======== DATASET RECORDS ========
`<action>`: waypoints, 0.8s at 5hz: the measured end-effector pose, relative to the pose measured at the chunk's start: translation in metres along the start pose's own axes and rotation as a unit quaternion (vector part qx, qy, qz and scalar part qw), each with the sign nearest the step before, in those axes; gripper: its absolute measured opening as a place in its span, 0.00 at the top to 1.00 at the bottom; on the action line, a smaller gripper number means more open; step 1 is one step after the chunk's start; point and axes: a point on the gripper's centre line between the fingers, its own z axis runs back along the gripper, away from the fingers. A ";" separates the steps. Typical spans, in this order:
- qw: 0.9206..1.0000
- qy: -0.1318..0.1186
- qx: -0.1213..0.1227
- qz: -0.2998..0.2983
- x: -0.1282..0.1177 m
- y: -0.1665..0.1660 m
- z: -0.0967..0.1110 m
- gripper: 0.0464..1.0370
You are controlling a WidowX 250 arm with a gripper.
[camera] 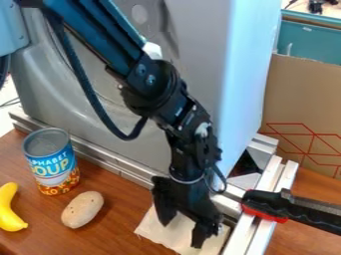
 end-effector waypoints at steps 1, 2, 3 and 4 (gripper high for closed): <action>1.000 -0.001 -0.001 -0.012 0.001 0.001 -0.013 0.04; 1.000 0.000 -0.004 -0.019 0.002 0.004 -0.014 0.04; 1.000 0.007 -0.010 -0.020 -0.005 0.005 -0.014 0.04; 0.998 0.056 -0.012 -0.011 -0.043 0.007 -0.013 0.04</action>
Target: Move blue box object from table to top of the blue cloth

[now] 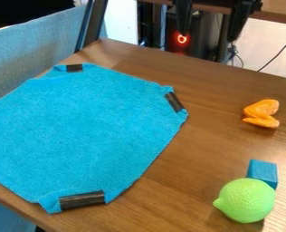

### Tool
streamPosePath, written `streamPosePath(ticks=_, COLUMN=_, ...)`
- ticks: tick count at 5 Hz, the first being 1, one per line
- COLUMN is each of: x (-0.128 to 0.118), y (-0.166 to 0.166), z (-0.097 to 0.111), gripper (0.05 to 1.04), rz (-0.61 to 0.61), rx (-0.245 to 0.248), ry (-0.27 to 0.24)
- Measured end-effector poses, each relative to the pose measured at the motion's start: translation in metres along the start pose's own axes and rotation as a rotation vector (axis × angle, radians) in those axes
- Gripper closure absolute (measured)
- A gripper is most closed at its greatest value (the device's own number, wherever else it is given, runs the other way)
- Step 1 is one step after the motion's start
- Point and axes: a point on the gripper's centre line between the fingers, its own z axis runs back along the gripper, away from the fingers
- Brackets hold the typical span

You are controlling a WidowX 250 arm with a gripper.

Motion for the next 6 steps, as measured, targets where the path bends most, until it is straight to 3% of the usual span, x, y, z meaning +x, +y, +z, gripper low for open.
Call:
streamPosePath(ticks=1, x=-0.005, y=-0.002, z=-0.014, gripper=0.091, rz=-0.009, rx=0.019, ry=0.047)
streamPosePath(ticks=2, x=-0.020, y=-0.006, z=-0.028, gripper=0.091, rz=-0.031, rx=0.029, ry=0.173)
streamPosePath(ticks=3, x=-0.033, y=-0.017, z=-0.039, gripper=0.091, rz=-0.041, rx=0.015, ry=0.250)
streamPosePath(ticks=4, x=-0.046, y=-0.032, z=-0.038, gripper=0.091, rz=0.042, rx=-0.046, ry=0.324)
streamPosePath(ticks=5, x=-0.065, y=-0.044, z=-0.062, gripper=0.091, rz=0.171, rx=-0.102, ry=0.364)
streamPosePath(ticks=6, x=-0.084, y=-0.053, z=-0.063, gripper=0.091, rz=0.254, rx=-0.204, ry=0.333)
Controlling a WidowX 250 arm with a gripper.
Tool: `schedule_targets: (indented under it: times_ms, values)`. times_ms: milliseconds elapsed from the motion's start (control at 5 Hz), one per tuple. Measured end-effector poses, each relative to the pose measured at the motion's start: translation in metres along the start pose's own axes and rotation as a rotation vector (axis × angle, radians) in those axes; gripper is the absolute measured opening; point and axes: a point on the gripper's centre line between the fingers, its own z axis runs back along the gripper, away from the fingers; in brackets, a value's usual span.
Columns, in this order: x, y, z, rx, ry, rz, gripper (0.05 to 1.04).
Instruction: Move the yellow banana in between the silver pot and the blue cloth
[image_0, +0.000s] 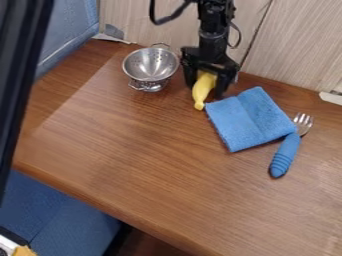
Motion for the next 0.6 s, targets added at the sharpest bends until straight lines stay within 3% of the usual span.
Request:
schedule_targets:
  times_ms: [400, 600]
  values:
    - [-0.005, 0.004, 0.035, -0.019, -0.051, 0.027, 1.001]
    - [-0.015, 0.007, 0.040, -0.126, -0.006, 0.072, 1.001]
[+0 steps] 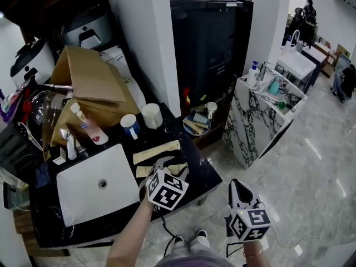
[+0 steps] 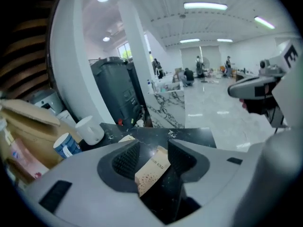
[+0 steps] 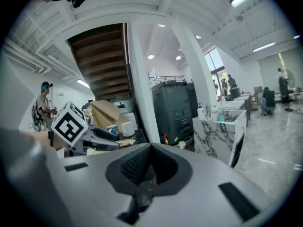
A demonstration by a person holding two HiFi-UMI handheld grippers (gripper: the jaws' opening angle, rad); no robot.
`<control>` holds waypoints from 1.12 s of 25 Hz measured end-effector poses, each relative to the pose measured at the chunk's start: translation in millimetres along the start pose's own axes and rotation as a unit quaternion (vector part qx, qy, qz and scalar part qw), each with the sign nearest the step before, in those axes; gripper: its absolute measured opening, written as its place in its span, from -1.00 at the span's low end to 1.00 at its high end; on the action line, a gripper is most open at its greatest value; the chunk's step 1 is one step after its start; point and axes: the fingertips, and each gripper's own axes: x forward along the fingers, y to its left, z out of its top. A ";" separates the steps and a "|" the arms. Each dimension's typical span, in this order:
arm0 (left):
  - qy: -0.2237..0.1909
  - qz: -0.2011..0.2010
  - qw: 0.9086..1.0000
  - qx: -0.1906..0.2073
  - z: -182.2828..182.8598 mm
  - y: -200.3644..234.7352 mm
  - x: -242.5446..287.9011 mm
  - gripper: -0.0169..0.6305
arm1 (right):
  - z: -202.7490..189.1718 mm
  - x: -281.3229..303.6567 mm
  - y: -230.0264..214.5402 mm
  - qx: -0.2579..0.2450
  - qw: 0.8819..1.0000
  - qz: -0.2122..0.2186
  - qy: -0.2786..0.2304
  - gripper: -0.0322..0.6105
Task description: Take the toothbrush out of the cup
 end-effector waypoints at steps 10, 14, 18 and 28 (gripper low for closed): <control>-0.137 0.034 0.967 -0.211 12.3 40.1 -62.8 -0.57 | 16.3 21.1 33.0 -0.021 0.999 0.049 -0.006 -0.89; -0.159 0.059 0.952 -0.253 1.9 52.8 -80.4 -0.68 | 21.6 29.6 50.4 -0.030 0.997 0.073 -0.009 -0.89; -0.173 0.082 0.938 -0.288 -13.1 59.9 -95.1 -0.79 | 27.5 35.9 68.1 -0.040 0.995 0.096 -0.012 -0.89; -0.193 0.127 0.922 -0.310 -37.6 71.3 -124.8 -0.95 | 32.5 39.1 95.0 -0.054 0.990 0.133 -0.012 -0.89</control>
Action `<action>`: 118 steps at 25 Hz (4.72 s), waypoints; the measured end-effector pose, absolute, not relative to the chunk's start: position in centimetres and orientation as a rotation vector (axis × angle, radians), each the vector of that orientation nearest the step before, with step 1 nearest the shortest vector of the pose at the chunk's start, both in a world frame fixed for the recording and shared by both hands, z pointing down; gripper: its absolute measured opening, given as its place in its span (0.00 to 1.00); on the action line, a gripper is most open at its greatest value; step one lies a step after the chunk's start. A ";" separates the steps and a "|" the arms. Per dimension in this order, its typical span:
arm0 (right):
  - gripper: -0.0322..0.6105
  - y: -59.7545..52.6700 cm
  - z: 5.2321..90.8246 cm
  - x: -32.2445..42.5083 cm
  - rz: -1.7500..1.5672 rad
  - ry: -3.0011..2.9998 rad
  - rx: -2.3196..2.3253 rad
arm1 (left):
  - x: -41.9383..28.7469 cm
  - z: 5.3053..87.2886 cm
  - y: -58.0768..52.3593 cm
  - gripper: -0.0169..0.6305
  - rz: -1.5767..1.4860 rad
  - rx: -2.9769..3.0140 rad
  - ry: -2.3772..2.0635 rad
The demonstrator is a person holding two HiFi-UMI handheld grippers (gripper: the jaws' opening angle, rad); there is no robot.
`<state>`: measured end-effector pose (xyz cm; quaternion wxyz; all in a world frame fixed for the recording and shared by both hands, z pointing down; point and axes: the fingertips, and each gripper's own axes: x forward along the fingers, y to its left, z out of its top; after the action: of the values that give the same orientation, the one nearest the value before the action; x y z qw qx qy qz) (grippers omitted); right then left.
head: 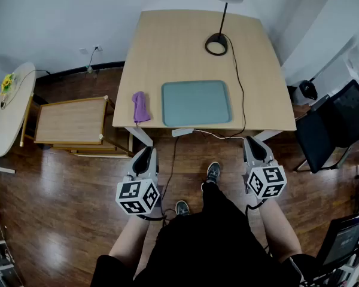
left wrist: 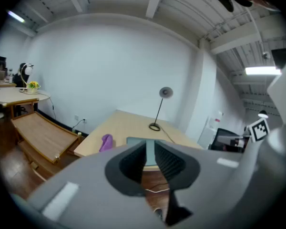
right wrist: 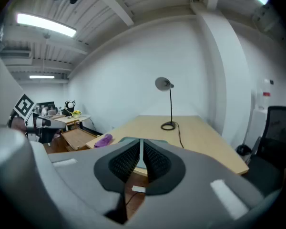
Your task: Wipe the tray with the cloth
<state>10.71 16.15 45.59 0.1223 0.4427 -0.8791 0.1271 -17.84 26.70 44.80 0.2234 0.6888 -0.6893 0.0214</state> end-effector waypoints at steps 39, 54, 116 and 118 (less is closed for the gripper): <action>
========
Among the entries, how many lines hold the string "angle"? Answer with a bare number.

RESULT: 5